The candidate elimination algorithm incrementally builds the version space given a hypothesis space H and a set E of examples. The examples are added one by one; each example possibly shrinks the version space by removing the hypotheses that are inconsistent with the example. The candidate elimination algorithm does this by updating the general and specific boundary for each new example. This is described in Figure 7.14.

1: Procedure CandidateEliminationLearner(X,Y,E,H)
2:           Inputs
3:                     X: set of input features, X={X1,...,Xn}
4:                     Y: target feature
5:                     E: set of examples from which to learn
6:                     H: hypothesis space
7:           Output
8:                     general boundary G⊆H
9:                     specific boundary S⊆H consistent with E
10:           Local
11:                     G: set of hypotheses in H
12:                     S: set of hypotheses in H
13:           Let G={true}, S={false};
14:           for each e∈E do
15:                     if ( e is a positive example) then
16:                               Elements of G that classify e as negative are removed from G;
17:                               Each element s of S that classifies e as negative is removed and replaced by the minimal generalizations of s that classify e as positive and are less general than some member of G;
18:                               Non-maximal hypotheses are removed from S;
19:                     else
20:                               Elements of S that classify e as positive are removed from S;
21:                               Each element g of G that classifies e as positive is removed and replaced by the minimal specializations of g that classifies e as negative and are more general than some member of S.
22:                               Non-minimal hypotheses are removed from G.
Figure 7.14: Candidate elimination algorithm

Example 7.27: Consider how the candidate elimination algorithm handles Example 7.23, where H is the set of conjunctions of literals.

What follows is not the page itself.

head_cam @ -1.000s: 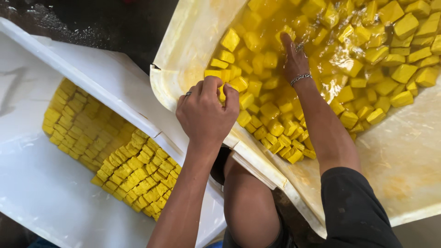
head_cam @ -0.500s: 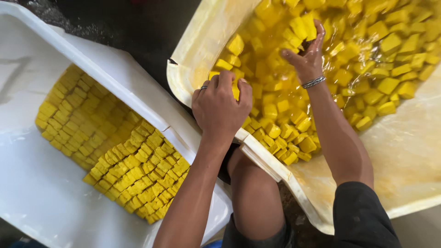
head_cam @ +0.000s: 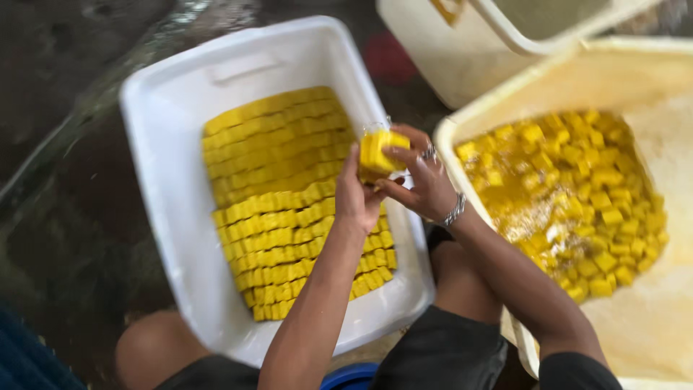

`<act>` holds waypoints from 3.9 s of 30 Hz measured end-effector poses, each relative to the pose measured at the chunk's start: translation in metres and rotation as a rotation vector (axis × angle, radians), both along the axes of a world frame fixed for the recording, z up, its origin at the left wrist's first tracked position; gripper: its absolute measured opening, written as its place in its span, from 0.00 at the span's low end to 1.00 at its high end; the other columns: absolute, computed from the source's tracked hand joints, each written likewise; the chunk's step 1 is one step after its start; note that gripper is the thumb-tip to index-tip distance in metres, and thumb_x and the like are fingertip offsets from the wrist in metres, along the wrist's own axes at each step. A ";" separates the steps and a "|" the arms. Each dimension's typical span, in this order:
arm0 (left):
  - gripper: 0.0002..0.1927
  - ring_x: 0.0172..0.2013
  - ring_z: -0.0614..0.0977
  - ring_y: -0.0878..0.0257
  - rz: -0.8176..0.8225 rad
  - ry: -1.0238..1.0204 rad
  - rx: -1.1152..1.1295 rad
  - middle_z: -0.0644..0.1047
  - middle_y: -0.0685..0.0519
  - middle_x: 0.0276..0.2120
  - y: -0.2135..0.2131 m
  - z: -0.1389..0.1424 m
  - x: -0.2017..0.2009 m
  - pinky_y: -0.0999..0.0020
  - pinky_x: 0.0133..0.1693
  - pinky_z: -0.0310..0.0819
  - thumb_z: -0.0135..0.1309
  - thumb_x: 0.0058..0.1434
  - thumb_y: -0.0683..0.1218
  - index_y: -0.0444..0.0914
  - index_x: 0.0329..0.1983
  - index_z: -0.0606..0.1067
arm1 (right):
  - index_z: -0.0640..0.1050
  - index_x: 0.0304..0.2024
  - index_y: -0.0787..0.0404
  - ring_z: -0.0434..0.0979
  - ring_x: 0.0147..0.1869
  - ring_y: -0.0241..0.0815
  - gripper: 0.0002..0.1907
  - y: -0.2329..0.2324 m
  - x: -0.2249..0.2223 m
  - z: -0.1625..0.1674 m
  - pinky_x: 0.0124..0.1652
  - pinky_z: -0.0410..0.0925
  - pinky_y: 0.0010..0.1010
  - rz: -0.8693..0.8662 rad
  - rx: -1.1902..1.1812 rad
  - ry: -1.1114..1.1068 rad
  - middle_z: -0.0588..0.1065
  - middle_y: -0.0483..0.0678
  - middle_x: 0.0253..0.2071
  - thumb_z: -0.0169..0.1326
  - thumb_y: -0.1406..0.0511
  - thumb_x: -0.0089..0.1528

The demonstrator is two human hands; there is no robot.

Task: The person sits on the floor between two large plastic bins of yellow tofu blocks. They pick blocks one at a time from a bin of water and arrange them in tight rows in a second bin, occasionally turning or repositioning blocks to fit them neatly.

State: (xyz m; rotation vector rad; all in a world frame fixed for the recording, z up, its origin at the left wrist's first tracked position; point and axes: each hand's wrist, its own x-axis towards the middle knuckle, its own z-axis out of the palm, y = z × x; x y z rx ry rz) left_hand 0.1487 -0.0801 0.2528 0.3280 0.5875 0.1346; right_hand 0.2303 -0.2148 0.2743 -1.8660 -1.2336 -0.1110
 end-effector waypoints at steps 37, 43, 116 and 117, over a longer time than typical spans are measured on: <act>0.24 0.56 0.76 0.59 0.197 -0.015 -0.198 0.73 0.49 0.58 0.004 -0.061 -0.142 0.57 0.54 0.75 0.44 0.73 0.56 0.38 0.65 0.71 | 0.66 0.56 0.59 0.78 0.58 0.62 0.34 0.025 -0.116 -0.050 0.52 0.74 0.46 0.031 -0.178 0.050 0.73 0.64 0.56 0.71 0.66 0.53; 0.27 0.53 0.76 0.58 0.137 -0.026 -0.160 0.73 0.51 0.56 0.015 -0.062 -0.124 0.54 0.50 0.78 0.44 0.70 0.58 0.42 0.68 0.67 | 0.62 0.61 0.60 0.76 0.56 0.68 0.44 0.032 -0.103 -0.072 0.50 0.72 0.52 -0.056 -0.380 0.077 0.72 0.68 0.56 0.75 0.61 0.50; 0.25 0.62 0.65 0.37 -0.840 0.130 2.600 0.57 0.39 0.69 -0.122 -0.052 0.134 0.42 0.49 0.69 0.61 0.63 0.53 0.37 0.59 0.76 | 0.73 0.57 0.64 0.80 0.54 0.55 0.26 -0.516 0.073 -0.280 0.54 0.70 0.52 -0.956 -1.324 0.379 0.78 0.56 0.50 0.59 0.59 0.59; 0.23 0.62 0.64 0.36 -0.850 0.134 2.623 0.57 0.39 0.69 -0.123 -0.052 0.134 0.42 0.49 0.69 0.61 0.62 0.53 0.38 0.57 0.77 | 0.74 0.53 0.61 0.79 0.51 0.58 0.25 -0.520 0.075 -0.271 0.50 0.71 0.53 -0.991 -1.165 0.427 0.77 0.58 0.48 0.61 0.58 0.58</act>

Before it has seen any examples, G0={true} - the user reads everything - and S0={false} - the user reads nothing. Note that true is the empty conjunction and false is the conjunction of an atom and its negation.

After considering the first example, a1, G1={true} and

S1={crime ∧¬academic ∧¬local ∧music}.

Thus, the most general hypothesis is that the user reads everything, and the most specific hypothesis is that the user only reads articles exactly like this one.

After considering the first two examples, G2={true} and

S2={crime ∧¬academic ∧¬local}.

Since a1 and a2 disagree on music, it has concluded that music cannot be relevant.

After considering the first three examples, the general boundary becomes

G3={crime , ¬academic }

and S3=S2. Now there are two most general hypotheses; the first is that the user reads anything about crime, and the second is that the user reads anything non-academic.

After considering the first four examples,

G4={crime , ¬academic ∧¬local }

and S4=S3.

After considering all five examples, we have

G5={crime },
S5={crime ∧¬local}.

Thus, after five examples, only two hypotheses exist in the version space. They differ only on their prediction on an example that has crime ∧local true. If the target concept can be represented as a conjunction, only an example with crime ∧local true will change G or S. This version space can make predictions about all other examples.